**ACTION ITEM**:
Search the listing below, and show each line that includes the word "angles".

**DATASET EXCERPT**:
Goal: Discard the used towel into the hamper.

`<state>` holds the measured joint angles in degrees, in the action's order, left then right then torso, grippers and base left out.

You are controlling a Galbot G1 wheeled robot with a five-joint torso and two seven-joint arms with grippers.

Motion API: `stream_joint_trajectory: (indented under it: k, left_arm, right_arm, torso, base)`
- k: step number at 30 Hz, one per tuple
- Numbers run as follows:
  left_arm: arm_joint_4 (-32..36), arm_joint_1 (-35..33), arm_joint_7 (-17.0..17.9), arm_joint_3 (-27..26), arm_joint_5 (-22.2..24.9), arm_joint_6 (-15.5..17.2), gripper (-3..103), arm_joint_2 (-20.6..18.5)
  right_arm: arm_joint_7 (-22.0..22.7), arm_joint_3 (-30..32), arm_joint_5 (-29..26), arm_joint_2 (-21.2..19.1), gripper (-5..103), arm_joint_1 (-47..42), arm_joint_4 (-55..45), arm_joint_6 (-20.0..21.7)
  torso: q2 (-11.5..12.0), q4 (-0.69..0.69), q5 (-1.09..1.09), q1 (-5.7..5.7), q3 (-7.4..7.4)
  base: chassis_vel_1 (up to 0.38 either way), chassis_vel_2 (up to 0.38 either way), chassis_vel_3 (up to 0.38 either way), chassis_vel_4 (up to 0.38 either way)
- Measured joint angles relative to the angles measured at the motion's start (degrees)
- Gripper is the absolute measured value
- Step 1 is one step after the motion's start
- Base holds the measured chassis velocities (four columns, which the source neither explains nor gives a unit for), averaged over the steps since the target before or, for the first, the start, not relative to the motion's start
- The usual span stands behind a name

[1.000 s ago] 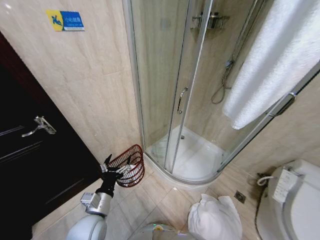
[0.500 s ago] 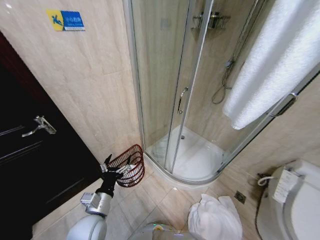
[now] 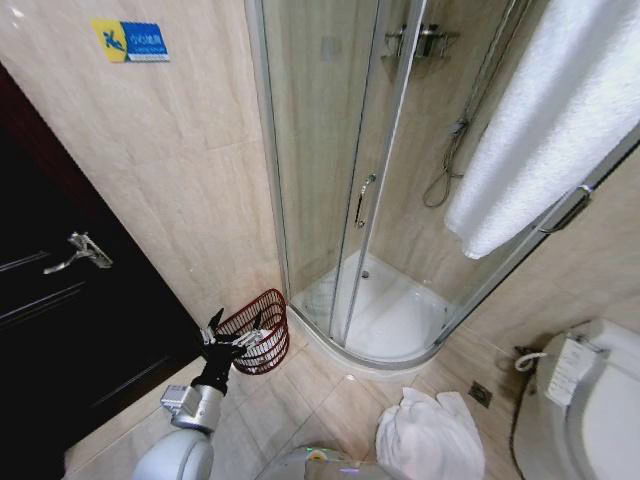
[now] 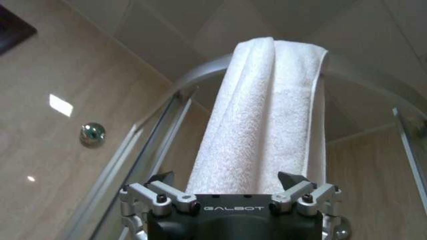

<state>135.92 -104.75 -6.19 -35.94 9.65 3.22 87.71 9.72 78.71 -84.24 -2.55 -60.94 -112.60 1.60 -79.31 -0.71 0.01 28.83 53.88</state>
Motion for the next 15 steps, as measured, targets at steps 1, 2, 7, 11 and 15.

**ANSWER BOX**:
`<state>` holds the measured joint angles in degrees, in the action's order, left then right then torso, grippers and base left out.
- Measured joint angles relative to the angles measured at the motion's start (degrees)

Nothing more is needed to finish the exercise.